What Are the Business Implications for Amazon?
Amazon's custom silicon business, including Trainium and Graviton chips, has reached a more than $20 billion annualized run rate, according to CEO Andy Jassy. If measured as a standalone chip seller, that would translate to roughly $50 billion in revenue. This figure reflects revenue from customers using Trainium and Graviton directly through Amazon's EC2 service, which is Amazon's core cloud computing offering.
The economics matter because Amazon is betting that Trainium can improve the profitability of its AI cloud business. As Jassy noted in a January interview, while Amazon plans to continue buying Nvidia chips, the company is strategically disadvantaged if it does not have its own custom silicon for large-scale inference workloads, which are the computations needed to run trained AI models in production.
Amazon's Bedrock service, which gives customers access to AI models from Anthropic and other providers, initially relied on GPUs.

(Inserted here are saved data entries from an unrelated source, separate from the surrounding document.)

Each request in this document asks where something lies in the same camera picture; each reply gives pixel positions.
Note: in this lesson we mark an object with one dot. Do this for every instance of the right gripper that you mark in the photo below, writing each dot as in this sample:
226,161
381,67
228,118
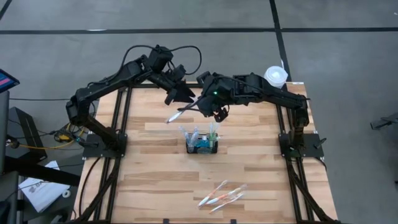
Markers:
206,110

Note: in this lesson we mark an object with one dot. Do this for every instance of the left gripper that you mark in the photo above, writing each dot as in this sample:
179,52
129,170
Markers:
178,79

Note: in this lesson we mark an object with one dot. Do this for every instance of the green toothbrush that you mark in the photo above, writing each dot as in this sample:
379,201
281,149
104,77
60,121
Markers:
215,133
211,129

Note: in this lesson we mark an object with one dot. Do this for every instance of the blue mouthwash bottle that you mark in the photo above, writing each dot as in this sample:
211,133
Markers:
195,144
203,143

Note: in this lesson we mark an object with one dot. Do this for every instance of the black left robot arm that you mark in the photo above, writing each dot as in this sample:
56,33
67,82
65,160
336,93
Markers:
99,87

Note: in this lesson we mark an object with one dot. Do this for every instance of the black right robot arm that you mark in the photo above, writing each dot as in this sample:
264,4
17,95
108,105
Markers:
273,93

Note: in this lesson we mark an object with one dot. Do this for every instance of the disinfecting wipes canister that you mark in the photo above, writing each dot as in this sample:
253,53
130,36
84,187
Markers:
276,76

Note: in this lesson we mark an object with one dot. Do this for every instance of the white tape roll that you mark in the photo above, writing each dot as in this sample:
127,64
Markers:
63,193

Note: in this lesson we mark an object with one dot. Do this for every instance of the black desk leg bar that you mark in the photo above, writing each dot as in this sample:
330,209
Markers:
46,174

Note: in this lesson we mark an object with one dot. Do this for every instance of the black computer case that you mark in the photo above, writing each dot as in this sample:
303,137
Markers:
26,130

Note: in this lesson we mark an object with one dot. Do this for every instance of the white paper sheet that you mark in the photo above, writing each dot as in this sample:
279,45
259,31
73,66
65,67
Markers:
40,193

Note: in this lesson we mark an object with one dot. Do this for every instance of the blue monitor screen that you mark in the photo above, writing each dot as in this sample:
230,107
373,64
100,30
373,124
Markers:
7,81

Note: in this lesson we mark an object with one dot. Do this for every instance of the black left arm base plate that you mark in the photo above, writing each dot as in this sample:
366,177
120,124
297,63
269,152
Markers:
93,154

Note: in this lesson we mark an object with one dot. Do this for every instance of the black frame clamp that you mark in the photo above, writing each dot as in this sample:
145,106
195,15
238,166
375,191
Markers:
233,221
166,221

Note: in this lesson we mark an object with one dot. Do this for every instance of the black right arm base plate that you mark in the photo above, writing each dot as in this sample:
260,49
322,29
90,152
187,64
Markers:
311,151

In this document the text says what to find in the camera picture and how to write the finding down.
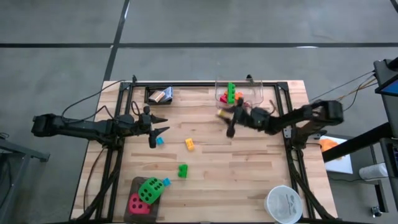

However, as Trainium software matured, more Bedrock workloads moved to Trainium chips. Amazon now says Trainium runs the majority of Bedrock inference across more than 125,000 customers. The company is also planning to train its largest internal models on Trainium going forward.
Steps to Evaluate Amazon's AI Chips for Your Workload
- Assess Your Inference Needs: If your primary use case involves running trained AI models in production rather than training new models from scratch, Trainium may offer better cost and performance than Nvidia GPUs, especially if you have flexibility in your software stack.
- Check Software Compatibility: Review whether your preferred AI frameworks and open-source tools now support Trainium. Amazon has significantly improved documentation and support for popular tools, but compatibility varies by use case.
- Compare Pricing and Availability: Request pricing quotes from Amazon for Trainium capacity and compare them to Nvidia GPU pricing. Given current Nvidia shortages, Amazon may offer more flexible terms and faster availability.
- Test with AWS Credits: Contact Amazon to discuss whether your organization qualifies for AWS credits to test Trainium on a small workload before committing to a larger migration.
What Challenges Remain for Amazon?
Despite the progress, Amazon still faces hurdles. Early in the generative AI boom, some Amazon teams did not use Trainium broadly, and Amazon's Nova large language models were initially trained on Nvidia GPUs rather than Amazon's own chips. This suggests internal skepticism about Trainium's capabilities existed even within Amazon.
External adoption has also been uneven. Developers at Hugging Face, a popular platform for open-source AI models, experienced frustration with Trainium support. Amazon was sometimes slow to support newer models on the platform. However, recent improvements in documentation and support suggest Amazon is addressing these gaps.
The broader context is that Nvidia's software moat remains formidable. Developers have spent years building expertise around CUDA, and switching to a new platform requires retraining and code rewrites. Amazon's success will depend on whether the cost savings and availability advantages of Trainium outweigh the friction of switching, especially as Nvidia's supply constraints ease over time.
For now, Amazon's momentum is real. The combination of Anthropic's endorsement, improved software, and Nvidia's supply constraints has created a window of opportunity. Whether Amazon can sustain this momentum and build a durable alternative to Nvidia remains to be seen, but the company's $20 billion annualized run rate in custom silicon suggests the bet is paying off.